Exercise aim: Look through the data below and work out how many lines hold "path"; state only the number.

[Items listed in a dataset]
____

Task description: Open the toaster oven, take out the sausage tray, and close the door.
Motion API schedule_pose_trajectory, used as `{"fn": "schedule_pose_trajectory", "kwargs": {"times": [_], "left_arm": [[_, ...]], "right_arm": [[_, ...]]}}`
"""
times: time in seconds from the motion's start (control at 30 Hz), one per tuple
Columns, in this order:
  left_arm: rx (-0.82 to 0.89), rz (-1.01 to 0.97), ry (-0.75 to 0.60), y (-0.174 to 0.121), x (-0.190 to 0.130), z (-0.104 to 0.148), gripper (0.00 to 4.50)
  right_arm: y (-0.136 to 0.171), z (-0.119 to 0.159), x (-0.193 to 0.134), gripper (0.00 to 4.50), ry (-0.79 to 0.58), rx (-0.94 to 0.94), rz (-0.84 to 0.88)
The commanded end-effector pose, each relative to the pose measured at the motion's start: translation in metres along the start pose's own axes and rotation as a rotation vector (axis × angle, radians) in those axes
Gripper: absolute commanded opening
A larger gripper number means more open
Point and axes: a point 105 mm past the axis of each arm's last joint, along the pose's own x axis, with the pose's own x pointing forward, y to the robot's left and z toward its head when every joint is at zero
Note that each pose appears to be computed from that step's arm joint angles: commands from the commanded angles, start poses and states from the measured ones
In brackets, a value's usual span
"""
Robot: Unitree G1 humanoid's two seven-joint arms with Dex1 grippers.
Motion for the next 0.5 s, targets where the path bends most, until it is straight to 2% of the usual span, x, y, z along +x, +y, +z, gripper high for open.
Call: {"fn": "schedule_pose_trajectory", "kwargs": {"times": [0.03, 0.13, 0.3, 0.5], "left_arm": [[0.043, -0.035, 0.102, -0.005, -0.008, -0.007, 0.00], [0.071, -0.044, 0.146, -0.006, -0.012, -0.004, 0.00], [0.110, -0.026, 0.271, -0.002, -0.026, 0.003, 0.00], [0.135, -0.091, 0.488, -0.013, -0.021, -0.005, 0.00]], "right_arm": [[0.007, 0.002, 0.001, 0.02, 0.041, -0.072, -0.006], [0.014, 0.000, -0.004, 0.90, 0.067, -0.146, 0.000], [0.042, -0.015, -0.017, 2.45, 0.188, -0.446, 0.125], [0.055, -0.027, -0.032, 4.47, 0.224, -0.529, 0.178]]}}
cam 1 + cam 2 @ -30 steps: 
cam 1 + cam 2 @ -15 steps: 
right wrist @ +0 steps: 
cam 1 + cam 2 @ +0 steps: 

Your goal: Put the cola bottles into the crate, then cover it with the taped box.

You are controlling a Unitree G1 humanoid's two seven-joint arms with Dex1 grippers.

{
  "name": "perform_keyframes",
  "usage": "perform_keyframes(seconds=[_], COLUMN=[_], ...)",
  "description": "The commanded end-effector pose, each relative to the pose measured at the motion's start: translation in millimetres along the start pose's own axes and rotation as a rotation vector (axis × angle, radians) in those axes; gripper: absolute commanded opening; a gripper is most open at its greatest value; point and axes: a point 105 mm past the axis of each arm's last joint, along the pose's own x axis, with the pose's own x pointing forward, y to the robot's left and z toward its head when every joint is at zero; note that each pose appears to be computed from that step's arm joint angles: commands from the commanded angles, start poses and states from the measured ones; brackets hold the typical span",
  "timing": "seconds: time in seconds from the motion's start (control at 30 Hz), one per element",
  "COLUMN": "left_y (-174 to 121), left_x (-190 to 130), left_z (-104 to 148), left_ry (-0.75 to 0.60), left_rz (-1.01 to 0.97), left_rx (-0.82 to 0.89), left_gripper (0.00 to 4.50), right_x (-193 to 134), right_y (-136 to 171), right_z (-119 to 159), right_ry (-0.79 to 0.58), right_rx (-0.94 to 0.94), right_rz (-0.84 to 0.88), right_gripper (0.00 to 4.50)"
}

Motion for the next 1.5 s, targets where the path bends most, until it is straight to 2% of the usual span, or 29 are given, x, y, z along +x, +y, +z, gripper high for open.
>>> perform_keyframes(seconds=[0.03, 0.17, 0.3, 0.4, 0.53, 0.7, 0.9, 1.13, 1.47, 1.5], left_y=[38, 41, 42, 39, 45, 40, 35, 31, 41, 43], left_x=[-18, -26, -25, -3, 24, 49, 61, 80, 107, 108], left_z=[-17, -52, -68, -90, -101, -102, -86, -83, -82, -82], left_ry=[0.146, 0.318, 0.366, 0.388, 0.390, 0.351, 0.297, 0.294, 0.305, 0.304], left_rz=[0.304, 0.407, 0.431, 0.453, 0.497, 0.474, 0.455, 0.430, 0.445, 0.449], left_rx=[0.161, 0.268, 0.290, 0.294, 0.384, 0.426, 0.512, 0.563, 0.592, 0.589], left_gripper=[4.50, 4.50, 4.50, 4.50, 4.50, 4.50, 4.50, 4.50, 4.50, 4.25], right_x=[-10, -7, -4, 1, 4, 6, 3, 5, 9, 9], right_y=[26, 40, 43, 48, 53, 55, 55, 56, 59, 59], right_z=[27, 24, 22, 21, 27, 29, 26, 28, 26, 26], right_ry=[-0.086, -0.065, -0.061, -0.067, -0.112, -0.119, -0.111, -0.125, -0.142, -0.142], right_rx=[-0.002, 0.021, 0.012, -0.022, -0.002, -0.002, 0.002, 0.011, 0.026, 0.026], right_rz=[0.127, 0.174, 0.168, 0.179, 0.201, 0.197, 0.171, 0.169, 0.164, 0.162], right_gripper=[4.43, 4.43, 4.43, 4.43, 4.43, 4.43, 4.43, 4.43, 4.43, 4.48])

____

Solution to this task: 2